Moon examined this cat mum phenomenon and other aspects of South Korean pet food in the report “Pet Care in South Korea: A Leading Frontier in the Asia Pacific Market.” Cat food has been a particularly strong point in the South Korean market. Cat moms helped boost South Korea’s economy cat food market. Starting in 2000, these economy brands have targeted marketing to these feeders of ferals, as well as dog owners in rural areas. As a result, economy pet food grew to account for more than half of all pet food sales in South Korea by 2016.

“The Korean pet food market has shown a unique trend for the past few decades,” Moon said. “As you know, people in South Korea had eaten dog meat before the 2000s, and this eating culture still exists today. However, animal welfare has increasingly improved. For dogs, economy pet food has expanded to feed dogs that live outdoors and are usually fed leftovers.”

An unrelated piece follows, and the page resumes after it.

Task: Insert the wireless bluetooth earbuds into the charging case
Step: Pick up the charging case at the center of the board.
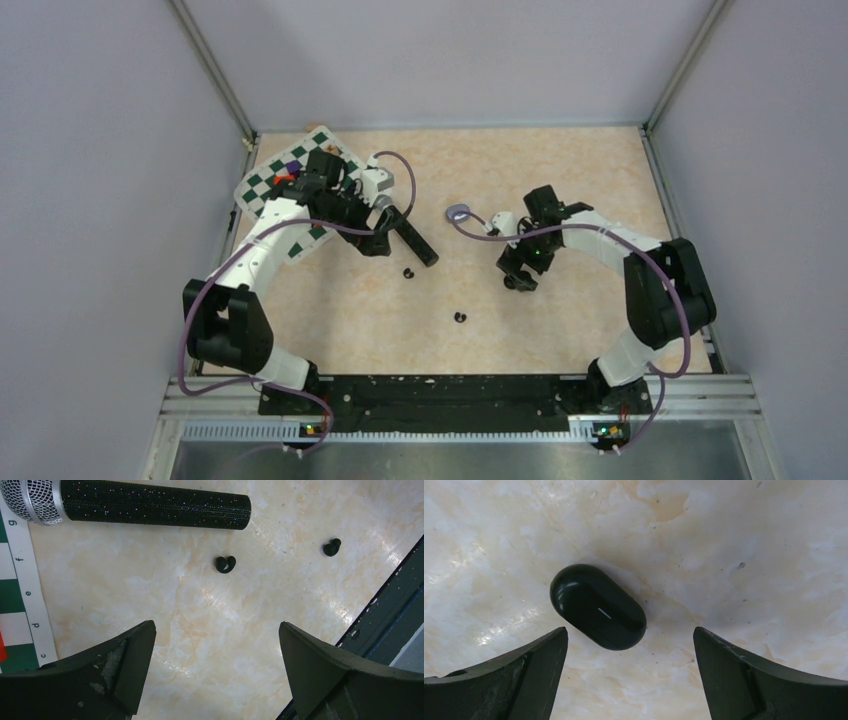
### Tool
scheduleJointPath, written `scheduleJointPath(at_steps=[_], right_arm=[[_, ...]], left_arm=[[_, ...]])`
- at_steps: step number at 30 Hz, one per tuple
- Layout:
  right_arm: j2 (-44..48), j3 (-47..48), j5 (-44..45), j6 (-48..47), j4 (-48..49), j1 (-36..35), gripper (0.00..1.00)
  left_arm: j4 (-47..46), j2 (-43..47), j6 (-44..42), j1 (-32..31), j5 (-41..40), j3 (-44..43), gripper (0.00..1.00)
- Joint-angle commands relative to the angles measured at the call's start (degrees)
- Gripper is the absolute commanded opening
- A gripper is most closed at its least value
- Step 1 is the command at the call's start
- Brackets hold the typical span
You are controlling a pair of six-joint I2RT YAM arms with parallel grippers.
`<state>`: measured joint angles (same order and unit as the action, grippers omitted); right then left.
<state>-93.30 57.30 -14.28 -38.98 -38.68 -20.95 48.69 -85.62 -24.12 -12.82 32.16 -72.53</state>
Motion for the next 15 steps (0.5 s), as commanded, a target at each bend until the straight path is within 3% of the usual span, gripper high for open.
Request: scheduleJointPath(at_steps=[1,9,15], right_arm=[[-0.5,-0.5,5.8,-1.8,1.1,-1.1,0.96],[-0.4,-1.5,15.6,2.7,11.3,-1.1,0.99],[0.4,-2.3,17.2,7.4,20.5,-1.1,0.99]], left_arm=[[-1.2,1.1,0.3,0.2,1.6,-0.2,0.99],[-1.2,0.9,0.3,0.2,2.5,-0.4,0.99],[-1.5,0.4,0.4,0.2,2.9,-0.2,0.99]])
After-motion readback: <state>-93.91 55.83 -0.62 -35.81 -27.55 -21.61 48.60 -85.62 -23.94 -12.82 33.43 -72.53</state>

Pet food marketers have tried to persuade senior consumers that economy commercial pet food could be cheaper than leftovers and much healthier for their dogs, she said. A similar message has been used for cat mums. Since many segments of Korean pet culture are quite mature, as in other developed countries, manufacturers now are trying to deliver this same message to emerging consumer demographic groups, among whom dogs and cats still eat leftovers and trash on the street. This economy pet food market opportunity may set South Korea apart from similar nations.

“Normally, the economy pet food category is negligible in these countries, because only high-income consumers purchase and feed commercial pet food,” she said. “However, now is the time for Korean players to develop economy pet food in emerging markets to promote improved animal welfare.”

South Korean domestic pet food producer opportunities

Domestic pet food manufacturers may have numerous advantages in taking advantage of this opportunity and others in the South Korean pet food market, Moon said. Along with shorter supply chains, domestic brands may have superior knowledge of the unique requirements of local consumers, such as demand for smaller-sized kibbles for small dogs.

“Mid-priced local brands particularly benefited from having gained a good reputation among consumers by offering similar quality to global brands at a lower price,” she said. “Domestic players also benefited from some imported premium brands facing supply issues towards the end of the review period due to lockdowns and travel restrictions in many western countries.”

Pet ownership growth rates declined during the pandemic in South Korea, as people feared transmission of the virus via animal hosts. However, as these concerns decline, Moon expects pet ownership growth rates to increase again.